• What the task requires: Dropping every picture, set down exactly the lines in the entries below, starting with the line with "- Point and" and going on through the line with "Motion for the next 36".

Records from a data source

────────────────────

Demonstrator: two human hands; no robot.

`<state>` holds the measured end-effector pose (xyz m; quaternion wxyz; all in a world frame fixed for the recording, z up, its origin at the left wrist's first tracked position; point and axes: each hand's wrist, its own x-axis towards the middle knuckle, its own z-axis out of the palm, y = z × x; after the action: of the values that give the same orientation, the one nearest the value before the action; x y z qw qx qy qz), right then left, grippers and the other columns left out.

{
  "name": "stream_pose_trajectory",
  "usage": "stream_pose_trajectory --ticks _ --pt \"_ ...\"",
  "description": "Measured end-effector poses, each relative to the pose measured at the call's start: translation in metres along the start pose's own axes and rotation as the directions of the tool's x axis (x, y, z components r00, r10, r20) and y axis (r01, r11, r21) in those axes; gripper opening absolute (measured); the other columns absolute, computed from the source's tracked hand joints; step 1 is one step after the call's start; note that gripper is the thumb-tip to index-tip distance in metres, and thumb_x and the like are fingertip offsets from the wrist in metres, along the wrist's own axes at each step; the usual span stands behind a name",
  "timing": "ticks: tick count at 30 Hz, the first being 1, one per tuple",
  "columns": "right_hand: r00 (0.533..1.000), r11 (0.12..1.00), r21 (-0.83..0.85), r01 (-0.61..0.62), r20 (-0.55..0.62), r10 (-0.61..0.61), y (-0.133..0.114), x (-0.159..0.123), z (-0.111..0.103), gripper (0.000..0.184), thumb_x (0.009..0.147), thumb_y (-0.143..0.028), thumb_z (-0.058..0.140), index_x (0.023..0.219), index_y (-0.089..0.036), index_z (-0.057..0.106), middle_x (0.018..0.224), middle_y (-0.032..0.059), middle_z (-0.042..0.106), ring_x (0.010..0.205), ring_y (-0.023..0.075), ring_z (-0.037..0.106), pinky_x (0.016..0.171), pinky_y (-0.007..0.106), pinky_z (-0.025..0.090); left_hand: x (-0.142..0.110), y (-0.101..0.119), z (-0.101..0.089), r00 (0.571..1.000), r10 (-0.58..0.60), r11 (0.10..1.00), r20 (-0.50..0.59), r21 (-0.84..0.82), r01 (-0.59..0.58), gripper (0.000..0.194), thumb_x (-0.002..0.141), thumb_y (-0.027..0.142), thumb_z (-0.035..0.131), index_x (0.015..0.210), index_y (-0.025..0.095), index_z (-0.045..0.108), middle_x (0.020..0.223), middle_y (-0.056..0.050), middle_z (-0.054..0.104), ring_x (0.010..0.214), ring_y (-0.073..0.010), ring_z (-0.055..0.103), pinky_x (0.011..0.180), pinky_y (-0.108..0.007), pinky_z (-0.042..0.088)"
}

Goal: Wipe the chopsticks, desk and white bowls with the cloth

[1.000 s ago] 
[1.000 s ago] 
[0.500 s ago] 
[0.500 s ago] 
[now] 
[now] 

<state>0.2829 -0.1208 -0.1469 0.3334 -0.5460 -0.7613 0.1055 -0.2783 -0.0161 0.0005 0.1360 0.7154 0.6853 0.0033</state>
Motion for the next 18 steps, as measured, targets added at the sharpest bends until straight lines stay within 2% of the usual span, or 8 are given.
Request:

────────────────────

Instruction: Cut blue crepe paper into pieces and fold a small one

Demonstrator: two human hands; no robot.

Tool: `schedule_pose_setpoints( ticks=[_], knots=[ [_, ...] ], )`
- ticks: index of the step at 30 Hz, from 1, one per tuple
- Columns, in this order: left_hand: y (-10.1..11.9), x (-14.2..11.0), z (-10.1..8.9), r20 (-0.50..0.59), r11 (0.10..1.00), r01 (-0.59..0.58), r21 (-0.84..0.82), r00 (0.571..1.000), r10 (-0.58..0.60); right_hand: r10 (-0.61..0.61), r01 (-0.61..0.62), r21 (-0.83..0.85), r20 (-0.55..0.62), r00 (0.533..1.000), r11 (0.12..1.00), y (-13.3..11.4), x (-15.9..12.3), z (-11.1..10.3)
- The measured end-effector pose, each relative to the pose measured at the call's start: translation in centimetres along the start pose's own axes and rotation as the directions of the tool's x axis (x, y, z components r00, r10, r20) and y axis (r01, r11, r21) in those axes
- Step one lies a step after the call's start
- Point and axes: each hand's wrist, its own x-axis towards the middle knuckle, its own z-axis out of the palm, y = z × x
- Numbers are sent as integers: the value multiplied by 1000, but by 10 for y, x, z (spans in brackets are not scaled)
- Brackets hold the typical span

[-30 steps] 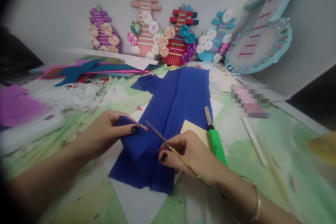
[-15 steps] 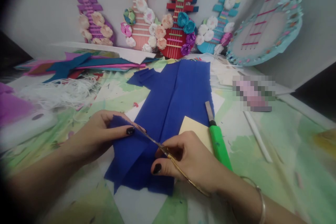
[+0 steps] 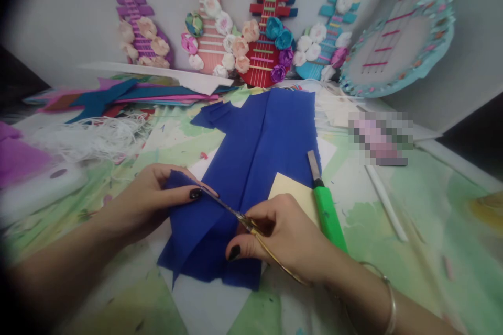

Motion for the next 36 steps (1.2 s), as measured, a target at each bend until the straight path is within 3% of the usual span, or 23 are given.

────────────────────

• Response for this exercise:
- Point and axes: each hand's wrist, its own x-axis towards the middle knuckle, its own z-axis out of the palm, y = z × x
- Numbers are sent as integers: the value multiplied by 1000, but by 10 for y, x, z (spans in brackets are not scaled)
- Brackets hold the typical span

[-30 steps] 
[-15 steps] 
[+0 steps] 

Motion for the next 36 steps (1.2 s), as measured, a target at each bend until the straight path is within 3% of the usual span, or 23 are given.

The answer to this exercise has been fully stated.